Gelet op het voorgaande zal de wrakingskamer het verzoek afwijzen.
Beslissing
De rechtbank
5.5.
wijst het verzoek tot wraking van de rechter af.
5.6.
bepaalt dat, behoudens nieuwe feiten of omstandigheden, een volgend wrakingsverzoek van verzoeker in de hoofdzaak niet in behandeling wordt genomen.
5.7.
beveelt de griffier onverwijld aan verzoeker, de rechter en de officier van justitie in de hoofdzaak een voor eensluidende gewaarmerkt afschrift van deze beslissing toe te zenden.
5.8.
beveelt dat het proces in de hoofdzaak wordt voortgezet in de stand waarin het zich bevond ten tijde van het indienen van het verzoek en beveelt dat die zaak daartoe in handen wordt gesteld van de voorzitter van het team Straf, locatie Alkmaar.

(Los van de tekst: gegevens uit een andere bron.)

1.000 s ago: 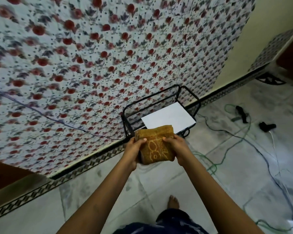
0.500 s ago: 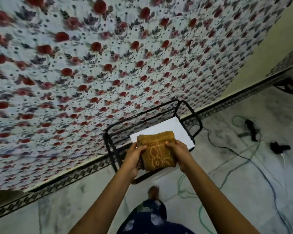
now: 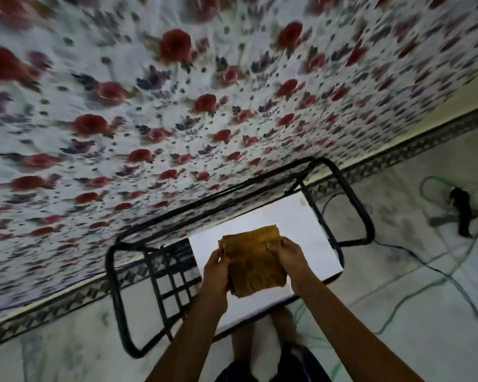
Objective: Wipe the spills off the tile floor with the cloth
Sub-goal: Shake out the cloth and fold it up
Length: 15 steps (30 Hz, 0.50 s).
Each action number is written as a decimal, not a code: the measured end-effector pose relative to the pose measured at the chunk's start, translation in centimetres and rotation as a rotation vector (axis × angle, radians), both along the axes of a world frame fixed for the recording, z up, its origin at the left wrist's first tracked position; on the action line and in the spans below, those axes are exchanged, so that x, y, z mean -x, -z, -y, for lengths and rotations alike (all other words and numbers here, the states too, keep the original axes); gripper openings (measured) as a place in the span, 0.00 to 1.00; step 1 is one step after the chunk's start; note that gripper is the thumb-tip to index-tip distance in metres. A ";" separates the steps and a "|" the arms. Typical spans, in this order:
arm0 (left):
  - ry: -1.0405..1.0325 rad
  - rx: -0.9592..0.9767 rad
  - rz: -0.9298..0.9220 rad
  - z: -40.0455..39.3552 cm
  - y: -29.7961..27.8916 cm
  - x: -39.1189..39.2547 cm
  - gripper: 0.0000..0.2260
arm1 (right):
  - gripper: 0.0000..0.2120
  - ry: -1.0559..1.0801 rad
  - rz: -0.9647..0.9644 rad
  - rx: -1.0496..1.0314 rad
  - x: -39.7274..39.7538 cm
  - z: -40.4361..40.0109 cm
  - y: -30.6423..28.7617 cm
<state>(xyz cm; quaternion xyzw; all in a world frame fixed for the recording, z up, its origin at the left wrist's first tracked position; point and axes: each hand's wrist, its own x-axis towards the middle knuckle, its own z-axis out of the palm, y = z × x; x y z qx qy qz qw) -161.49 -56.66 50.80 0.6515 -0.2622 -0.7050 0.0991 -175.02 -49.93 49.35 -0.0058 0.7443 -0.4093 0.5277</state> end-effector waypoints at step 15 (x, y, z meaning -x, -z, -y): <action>-0.128 0.058 0.199 0.0 12.1 5.1 0.14 | 0.16 -0.457 -0.378 -0.031 5.1 1.4 11.9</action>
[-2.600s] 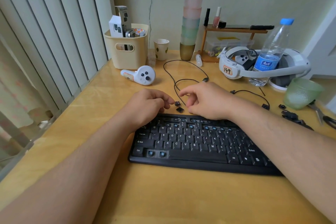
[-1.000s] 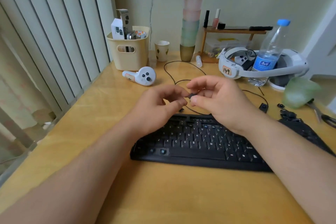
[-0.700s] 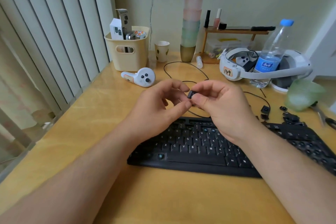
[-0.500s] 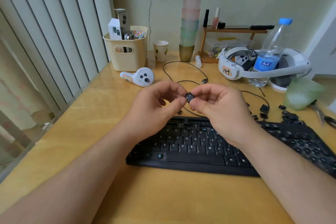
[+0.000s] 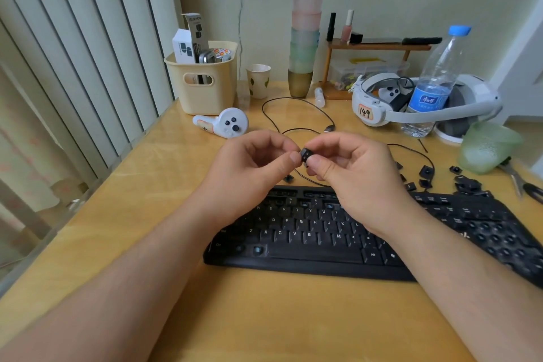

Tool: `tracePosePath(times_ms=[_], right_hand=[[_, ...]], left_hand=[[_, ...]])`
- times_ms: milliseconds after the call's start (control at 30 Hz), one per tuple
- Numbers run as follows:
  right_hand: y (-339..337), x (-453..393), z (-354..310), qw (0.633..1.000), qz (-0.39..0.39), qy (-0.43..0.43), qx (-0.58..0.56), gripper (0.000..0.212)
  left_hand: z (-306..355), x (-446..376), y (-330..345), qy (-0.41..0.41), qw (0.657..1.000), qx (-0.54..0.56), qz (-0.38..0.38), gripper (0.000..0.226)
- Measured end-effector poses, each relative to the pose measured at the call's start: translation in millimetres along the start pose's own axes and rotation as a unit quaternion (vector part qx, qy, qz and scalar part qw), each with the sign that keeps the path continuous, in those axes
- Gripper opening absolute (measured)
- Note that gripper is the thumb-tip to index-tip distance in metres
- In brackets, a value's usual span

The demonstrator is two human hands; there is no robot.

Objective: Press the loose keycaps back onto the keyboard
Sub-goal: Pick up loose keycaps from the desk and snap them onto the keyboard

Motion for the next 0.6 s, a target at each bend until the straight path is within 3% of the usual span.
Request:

Deze beslissing is gegeven door mr. A.F. van Hoorn, voorzitter, mr. S.M. Jongkind-Jonker en mr. D.D.M. Hazeu, leden van de wrakingskamer, in tegenwoordigheid van mr. A.J. Bruijn, griffier, en in het openbaar uitgesproken op 4 april 2016.
griffier voorzitter
Tegen deze beslissing staat geen rechtsmiddel open.